Exercise prompt ▸
Each line of the material must appear again in the answer, exactly.

Dataset extract ▸
***

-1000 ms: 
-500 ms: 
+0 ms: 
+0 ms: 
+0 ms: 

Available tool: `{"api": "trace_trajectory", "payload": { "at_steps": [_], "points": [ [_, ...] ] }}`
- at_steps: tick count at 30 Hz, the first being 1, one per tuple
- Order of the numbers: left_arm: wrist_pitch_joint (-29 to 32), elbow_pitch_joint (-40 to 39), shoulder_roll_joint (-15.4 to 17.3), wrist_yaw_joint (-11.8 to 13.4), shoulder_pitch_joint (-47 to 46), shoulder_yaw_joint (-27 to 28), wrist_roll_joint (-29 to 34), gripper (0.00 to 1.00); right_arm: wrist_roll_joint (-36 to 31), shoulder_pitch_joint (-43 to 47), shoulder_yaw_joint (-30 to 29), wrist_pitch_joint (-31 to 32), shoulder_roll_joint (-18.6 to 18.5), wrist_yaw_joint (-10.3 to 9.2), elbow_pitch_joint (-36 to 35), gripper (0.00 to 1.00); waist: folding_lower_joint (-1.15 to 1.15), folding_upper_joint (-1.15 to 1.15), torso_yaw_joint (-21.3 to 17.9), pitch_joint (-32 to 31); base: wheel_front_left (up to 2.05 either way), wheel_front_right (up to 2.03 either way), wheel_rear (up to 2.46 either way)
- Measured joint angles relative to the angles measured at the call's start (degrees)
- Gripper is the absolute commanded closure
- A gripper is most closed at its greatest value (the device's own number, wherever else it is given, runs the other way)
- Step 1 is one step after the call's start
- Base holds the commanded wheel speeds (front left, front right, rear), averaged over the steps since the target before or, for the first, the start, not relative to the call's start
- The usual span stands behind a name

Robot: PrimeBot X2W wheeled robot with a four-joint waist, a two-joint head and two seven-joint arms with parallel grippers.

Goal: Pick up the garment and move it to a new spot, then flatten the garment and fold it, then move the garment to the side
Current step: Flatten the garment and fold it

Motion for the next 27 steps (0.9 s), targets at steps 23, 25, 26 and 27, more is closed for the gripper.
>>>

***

Task answer ▸
-1000 ms: 
-500 ms: 
+0 ms: 
+0 ms: 
+0 ms: 

Available tool: `{"api": "trace_trajectory", "payload": { "at_steps": [_], "points": [ [_, ...] ] }}`
- at_steps: tick count at 30 Hz, the first being 1, one per tuple
- Order of the numbers: left_arm: wrist_pitch_joint (-29 to 32), elbow_pitch_joint (-40 to 39), shoulder_roll_joint (-15.4 to 17.3), wrist_yaw_joint (-11.8 to 13.4), shoulder_pitch_joint (-47 to 46), shoulder_yaw_joint (-27 to 28), wrist_roll_joint (-29 to 34), gripper (0.00 to 1.00); right_arm: wrist_roll_joint (-36 to 31), shoulder_pitch_joint (-43 to 47), shoulder_yaw_joint (-30 to 29), wrist_pitch_joint (-31 to 32), shoulder_roll_joint (-18.6 to 18.5), wrist_yaw_joint (-10.3 to 9.2), elbow_pitch_joint (-36 to 35), gripper (0.00 to 1.00); waist: folding_lower_joint (-1.15 to 1.15), folding_upper_joint (-1.15 to 1.15), torso_yaw_joint (-21.3 to 17.9), pitch_joint (-32 to 31); base: wheel_front_left (up to 2.05 either way), wheel_front_right (up to 2.03 either way), wheel_rear (up to 2.46 either way)
- Measured joint angles relative to the angles measured at the call's start (degrees)
- Gripper is the absolute commanded closure
- A gripper is most closed at its greatest value (the device's own number, wherever else it is given, runs the other way)
- Step 1 is one step after the call's start
- Base holds the commanded wheel speeds (front left, front right, rear), averaged over the steps since the target before or, for the first, the start, not relative to the call's start
- The usual span stands behind a name

Robot: PrimeBot X2W wheeled robot with a four-joint waist, a two-joint head and two seven-joint arms with parallel grippers.

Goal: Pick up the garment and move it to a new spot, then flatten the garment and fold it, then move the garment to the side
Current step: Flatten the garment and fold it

Motion for the next 27 steps (0.9 s), targets at steps 23, 25, 26 and 27, more is closed for the gripper.
>>>

That concludes the answer to this exercise.